A federal judge in Texas recently agreed with a federal judge in Oklahoma that the national ban on gun possession by cannabis consumers violates the Second Amendment. Kathleen Cardone, a judge on the U.S. District Court for the Western District of Texas, also concluded that the federal ban on transferring firearms to an "unlawful user" of a "controlled substance," first imposed by the Gun Control Act of 1968, is unconstitutional.
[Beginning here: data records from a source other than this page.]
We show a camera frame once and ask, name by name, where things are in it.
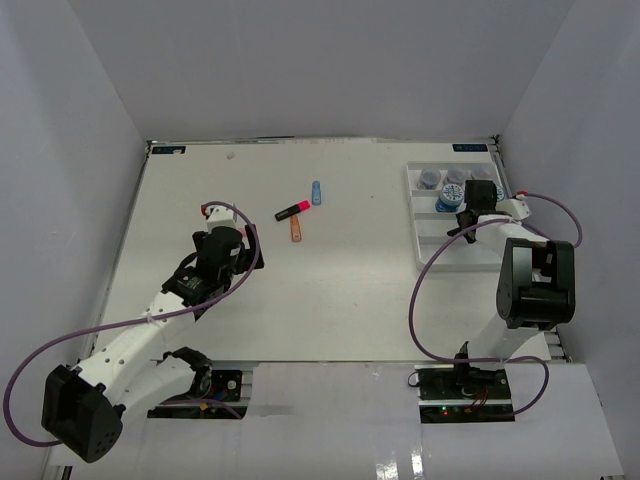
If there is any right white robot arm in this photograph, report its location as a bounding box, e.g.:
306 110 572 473
448 180 576 399

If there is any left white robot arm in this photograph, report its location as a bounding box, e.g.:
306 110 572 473
42 224 264 463

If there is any white compartment tray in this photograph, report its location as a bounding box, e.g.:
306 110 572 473
405 162 506 272

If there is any right blue label sticker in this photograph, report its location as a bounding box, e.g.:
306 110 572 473
452 143 489 153

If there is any blue label sticker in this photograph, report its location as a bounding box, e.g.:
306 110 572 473
151 146 186 155
452 143 489 153

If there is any pink cap black highlighter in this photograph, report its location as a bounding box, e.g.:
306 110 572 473
274 200 311 221

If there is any left blue label sticker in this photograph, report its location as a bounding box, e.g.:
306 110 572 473
151 146 186 155

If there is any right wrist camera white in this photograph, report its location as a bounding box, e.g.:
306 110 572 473
496 194 531 221

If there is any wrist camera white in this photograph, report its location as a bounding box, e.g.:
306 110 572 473
496 194 531 221
201 205 237 233

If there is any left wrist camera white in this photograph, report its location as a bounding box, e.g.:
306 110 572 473
201 205 237 233

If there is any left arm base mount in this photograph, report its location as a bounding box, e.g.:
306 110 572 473
147 370 251 420

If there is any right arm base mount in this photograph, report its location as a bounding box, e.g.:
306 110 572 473
407 365 515 424

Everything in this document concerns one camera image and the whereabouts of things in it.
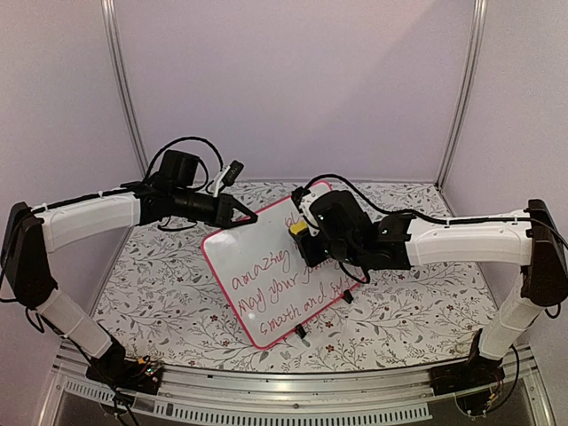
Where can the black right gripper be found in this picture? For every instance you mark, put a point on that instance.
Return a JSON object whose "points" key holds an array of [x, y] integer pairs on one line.
{"points": [[310, 255]]}

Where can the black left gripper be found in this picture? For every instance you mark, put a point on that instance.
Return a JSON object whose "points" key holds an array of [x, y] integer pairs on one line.
{"points": [[224, 211]]}

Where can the yellow whiteboard eraser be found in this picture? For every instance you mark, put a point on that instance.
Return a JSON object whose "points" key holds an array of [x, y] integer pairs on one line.
{"points": [[299, 229]]}

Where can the pink framed whiteboard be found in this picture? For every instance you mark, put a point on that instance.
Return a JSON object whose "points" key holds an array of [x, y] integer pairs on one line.
{"points": [[264, 279]]}

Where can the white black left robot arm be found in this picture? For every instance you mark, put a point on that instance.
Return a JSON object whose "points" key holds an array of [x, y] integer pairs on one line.
{"points": [[32, 233]]}

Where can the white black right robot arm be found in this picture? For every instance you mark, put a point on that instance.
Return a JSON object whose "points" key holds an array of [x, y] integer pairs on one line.
{"points": [[344, 225]]}

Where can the black right stand foot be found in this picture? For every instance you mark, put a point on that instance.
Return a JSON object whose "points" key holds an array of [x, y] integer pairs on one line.
{"points": [[347, 297]]}

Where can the black stand foot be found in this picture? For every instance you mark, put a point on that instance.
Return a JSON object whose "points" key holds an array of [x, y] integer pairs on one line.
{"points": [[347, 297], [300, 331]]}

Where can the black left stand foot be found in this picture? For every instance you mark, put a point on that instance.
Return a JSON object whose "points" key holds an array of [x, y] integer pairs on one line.
{"points": [[300, 331]]}

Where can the floral patterned table mat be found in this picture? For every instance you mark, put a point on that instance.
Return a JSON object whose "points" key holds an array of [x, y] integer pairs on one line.
{"points": [[162, 300]]}

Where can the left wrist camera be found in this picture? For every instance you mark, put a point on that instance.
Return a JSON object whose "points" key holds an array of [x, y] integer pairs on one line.
{"points": [[225, 178]]}

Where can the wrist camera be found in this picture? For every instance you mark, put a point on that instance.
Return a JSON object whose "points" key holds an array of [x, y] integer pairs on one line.
{"points": [[225, 178], [303, 198]]}

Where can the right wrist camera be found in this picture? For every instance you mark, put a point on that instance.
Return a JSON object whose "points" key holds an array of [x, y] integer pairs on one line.
{"points": [[303, 198]]}

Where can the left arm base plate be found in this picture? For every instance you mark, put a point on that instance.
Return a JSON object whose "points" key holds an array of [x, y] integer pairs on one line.
{"points": [[133, 375]]}

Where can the aluminium front rail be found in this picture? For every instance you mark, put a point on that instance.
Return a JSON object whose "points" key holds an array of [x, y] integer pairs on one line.
{"points": [[398, 396]]}

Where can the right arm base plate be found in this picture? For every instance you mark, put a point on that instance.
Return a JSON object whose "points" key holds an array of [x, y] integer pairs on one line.
{"points": [[465, 375]]}

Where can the left aluminium frame post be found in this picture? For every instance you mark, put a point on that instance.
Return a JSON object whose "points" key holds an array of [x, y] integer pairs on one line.
{"points": [[108, 8]]}

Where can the aluminium frame post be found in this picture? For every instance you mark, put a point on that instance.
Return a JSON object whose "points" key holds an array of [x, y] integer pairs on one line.
{"points": [[475, 42], [108, 8]]}

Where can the right aluminium frame post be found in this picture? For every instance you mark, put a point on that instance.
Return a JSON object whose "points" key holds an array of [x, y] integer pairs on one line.
{"points": [[475, 42]]}

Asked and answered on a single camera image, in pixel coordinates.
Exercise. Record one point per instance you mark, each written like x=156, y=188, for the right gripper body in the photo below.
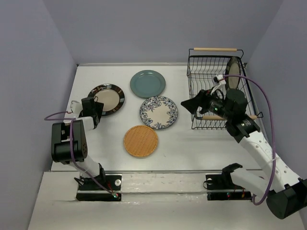
x=216, y=105

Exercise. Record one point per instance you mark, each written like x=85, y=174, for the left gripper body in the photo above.
x=99, y=109

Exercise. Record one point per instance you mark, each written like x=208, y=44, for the small black striped plate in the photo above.
x=112, y=96

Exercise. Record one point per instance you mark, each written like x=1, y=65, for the large black striped plate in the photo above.
x=232, y=68

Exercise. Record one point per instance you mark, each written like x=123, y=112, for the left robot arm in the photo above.
x=69, y=145

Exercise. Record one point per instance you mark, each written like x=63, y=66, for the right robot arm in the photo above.
x=285, y=191

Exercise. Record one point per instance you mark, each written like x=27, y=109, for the blue floral plate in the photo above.
x=158, y=112

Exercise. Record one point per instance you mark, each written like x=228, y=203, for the teal plate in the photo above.
x=147, y=83

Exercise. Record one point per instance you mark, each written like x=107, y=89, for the woven bamboo plate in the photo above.
x=140, y=141

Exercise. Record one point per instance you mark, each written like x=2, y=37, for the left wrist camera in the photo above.
x=76, y=107

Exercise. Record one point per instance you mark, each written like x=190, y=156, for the black wire dish rack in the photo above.
x=203, y=65

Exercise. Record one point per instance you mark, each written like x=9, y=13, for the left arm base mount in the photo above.
x=88, y=190

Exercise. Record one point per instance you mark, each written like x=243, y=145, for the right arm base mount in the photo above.
x=221, y=188

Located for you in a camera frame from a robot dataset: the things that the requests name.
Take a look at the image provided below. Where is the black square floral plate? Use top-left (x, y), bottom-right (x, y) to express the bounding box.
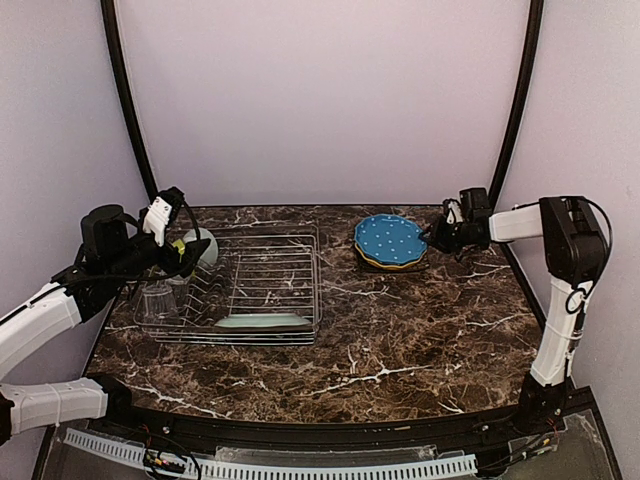
top-left (357, 257), bottom-right (430, 274)

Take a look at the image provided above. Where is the yellow polka dot plate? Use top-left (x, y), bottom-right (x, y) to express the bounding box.
top-left (354, 245), bottom-right (427, 272)

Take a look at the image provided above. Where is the blue polka dot plate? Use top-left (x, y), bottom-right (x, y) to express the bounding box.
top-left (354, 214), bottom-right (428, 264)

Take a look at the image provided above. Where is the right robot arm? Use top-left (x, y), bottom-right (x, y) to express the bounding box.
top-left (419, 188), bottom-right (612, 433)

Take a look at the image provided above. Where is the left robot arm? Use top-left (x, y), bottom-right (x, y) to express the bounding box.
top-left (1, 197), bottom-right (213, 441)

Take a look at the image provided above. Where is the lime green bowl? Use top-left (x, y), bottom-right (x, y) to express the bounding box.
top-left (172, 239), bottom-right (187, 262)

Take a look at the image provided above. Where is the light teal checkered bowl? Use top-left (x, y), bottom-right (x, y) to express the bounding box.
top-left (182, 227), bottom-right (219, 270)

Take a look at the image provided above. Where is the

The case involves Paola Connelly, who was charged with illegal possession of firearms under 18 USC 922(g)(3) after El Paso police found marijuana and guns in her home while responding to a domestic disturbance in December 2021. Connelly, who said she used marijuana "to sleep at night and to help her with anxiety," also was charged with violating 18 USC 922(d)(3) by transferring guns to her husband, a cocaine and psilocybin user. Both gun offenses are punishable by up to 15 years in prison.
As a preliminary matter, Cardone held that Connelly's Second Amendment claims were not precluded by prior decisions in which the U.S. Court of Appeals for the 5th Circuit, which includes Texas, upheld Section 922(g)(3). Those decisions, she noted, preceded the Supreme Court's June 2022 ruling in New York State Rifle & Pistol Association v. Bruen, which said gun control laws must be "consistent with the Nation's historical tradition of firearm regulation."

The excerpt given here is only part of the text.